What you return should be each line of the data containing the string "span".

● **AVAILABLE DATA**:
-- Opening Marker --
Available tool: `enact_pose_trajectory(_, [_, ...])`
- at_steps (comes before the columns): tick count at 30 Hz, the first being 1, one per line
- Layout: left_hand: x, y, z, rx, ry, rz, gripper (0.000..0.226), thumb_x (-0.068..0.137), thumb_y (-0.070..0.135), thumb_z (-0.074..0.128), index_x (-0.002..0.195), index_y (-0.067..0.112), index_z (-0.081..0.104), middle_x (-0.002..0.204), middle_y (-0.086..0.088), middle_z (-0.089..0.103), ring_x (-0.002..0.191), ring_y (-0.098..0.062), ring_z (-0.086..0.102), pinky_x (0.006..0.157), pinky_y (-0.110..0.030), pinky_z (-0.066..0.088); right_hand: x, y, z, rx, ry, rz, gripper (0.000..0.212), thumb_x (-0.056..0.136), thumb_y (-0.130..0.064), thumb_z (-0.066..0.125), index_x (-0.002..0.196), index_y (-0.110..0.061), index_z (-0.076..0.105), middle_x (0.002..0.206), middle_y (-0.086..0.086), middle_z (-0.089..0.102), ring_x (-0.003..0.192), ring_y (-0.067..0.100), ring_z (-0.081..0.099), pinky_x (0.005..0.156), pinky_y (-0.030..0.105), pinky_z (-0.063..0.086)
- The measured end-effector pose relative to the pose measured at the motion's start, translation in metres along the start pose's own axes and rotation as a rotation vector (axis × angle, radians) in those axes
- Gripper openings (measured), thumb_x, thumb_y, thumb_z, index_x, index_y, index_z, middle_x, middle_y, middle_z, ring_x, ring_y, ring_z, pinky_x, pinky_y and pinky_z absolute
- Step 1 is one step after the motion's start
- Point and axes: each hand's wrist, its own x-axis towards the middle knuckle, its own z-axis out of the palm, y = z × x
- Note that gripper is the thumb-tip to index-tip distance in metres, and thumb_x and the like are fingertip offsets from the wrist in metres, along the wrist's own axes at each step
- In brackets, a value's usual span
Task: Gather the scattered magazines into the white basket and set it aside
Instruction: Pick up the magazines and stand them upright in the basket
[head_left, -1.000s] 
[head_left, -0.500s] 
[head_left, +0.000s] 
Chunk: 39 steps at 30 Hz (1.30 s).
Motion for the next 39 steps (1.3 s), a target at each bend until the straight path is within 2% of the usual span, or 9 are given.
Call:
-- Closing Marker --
● **WRITTEN ANSWER**:
- In brackets, a value's usual span
Motion for the next 39 steps (1.3 s), a target at each bend until the straight path is within 2% of the usual span, or 9 are given.

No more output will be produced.